**WHAT YOU WILL DO**: Copy all lines containing the string "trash" from the records below.

**DATA PROVIDED**:

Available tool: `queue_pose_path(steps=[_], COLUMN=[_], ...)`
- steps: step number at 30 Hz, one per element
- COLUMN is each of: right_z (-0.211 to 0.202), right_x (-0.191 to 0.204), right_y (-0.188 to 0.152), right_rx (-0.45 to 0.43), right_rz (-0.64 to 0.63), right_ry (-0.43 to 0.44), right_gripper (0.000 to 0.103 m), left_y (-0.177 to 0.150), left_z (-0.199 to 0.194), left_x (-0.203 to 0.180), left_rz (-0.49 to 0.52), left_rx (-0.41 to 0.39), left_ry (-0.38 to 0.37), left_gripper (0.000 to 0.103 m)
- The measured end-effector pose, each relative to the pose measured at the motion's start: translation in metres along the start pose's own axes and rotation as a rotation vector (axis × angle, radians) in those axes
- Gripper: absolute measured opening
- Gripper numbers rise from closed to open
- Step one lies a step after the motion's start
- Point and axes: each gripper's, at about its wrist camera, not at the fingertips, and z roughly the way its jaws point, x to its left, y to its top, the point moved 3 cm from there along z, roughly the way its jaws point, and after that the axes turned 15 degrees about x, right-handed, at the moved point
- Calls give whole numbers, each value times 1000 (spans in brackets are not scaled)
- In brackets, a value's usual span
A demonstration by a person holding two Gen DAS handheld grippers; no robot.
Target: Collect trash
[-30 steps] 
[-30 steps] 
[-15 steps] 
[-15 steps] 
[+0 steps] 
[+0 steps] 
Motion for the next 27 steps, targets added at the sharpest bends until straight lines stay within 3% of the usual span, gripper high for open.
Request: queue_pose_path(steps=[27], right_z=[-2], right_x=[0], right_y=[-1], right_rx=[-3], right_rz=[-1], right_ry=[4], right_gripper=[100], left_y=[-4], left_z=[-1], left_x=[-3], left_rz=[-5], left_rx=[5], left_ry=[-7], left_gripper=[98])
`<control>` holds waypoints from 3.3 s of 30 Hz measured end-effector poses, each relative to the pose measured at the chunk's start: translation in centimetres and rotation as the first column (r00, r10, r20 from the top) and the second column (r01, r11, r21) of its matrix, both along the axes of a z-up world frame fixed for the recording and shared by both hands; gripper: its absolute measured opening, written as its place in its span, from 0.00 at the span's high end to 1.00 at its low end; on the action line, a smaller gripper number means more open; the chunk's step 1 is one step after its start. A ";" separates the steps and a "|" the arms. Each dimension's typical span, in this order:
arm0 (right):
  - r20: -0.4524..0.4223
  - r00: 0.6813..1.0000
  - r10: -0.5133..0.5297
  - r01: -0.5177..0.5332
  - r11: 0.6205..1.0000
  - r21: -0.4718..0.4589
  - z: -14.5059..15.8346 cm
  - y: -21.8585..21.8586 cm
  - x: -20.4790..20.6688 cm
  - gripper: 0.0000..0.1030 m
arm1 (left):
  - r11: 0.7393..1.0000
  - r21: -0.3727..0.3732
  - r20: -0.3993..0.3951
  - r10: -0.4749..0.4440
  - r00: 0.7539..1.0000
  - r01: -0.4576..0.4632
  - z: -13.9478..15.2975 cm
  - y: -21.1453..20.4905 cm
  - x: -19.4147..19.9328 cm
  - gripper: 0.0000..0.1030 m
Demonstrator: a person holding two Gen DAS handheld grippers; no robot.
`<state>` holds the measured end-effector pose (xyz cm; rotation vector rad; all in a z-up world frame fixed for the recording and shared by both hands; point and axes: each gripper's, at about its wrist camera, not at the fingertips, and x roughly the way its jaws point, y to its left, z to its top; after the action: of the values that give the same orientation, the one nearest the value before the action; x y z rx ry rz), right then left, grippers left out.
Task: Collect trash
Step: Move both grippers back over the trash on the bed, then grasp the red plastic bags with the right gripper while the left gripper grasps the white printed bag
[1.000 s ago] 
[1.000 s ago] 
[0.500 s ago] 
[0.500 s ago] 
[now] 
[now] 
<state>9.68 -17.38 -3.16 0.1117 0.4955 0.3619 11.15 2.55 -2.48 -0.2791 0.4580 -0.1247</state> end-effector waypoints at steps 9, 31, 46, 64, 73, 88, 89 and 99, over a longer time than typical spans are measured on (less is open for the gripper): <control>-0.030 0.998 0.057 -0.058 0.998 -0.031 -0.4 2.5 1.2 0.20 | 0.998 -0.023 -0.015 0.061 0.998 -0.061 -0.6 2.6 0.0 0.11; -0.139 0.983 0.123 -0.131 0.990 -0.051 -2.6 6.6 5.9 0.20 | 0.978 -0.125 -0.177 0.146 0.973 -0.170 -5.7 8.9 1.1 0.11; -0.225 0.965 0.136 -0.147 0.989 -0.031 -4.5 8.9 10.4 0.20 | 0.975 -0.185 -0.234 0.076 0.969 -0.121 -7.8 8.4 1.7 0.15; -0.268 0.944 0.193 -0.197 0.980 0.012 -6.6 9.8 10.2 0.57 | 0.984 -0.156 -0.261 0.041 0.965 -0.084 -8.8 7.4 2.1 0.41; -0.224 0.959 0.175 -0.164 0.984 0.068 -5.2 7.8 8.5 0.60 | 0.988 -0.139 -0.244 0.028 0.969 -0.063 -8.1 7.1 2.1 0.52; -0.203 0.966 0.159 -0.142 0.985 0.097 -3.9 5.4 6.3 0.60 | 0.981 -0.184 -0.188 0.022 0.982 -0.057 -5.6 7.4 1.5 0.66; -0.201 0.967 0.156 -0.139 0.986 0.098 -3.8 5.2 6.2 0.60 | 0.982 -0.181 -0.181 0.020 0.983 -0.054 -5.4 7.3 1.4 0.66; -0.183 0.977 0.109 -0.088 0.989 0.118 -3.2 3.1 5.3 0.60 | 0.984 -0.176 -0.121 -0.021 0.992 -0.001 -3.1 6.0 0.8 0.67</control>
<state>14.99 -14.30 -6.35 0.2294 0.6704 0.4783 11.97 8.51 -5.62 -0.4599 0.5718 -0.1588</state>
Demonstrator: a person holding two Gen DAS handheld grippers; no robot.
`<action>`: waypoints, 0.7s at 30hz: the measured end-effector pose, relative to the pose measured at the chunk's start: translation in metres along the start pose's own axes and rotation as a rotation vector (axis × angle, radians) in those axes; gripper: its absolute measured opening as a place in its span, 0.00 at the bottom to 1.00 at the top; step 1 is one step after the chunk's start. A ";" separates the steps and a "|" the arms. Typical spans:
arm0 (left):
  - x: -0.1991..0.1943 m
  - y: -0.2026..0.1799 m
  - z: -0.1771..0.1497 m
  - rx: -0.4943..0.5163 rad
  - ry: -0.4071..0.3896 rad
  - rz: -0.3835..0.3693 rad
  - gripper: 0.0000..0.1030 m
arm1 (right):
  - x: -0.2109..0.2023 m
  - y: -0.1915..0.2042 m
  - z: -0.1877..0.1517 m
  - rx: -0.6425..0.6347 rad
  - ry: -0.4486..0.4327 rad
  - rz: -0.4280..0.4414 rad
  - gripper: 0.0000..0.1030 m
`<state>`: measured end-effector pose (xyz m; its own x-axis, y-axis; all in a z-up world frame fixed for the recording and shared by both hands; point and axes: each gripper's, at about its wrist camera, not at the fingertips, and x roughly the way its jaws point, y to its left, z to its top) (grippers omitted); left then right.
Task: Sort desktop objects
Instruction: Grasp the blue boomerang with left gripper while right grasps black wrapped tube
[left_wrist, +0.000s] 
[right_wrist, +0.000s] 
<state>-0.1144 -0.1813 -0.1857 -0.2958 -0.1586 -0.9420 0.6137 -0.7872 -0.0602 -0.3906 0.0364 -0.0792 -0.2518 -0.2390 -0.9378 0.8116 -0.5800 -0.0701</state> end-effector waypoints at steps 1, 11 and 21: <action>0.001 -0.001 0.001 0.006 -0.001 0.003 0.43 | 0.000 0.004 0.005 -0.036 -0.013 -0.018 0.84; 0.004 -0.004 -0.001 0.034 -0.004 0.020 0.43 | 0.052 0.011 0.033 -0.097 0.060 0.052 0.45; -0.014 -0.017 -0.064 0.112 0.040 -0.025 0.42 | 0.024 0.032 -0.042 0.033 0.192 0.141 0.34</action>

**WRITTEN ANSWER**:
Target: Collect trash
Task: Collect trash
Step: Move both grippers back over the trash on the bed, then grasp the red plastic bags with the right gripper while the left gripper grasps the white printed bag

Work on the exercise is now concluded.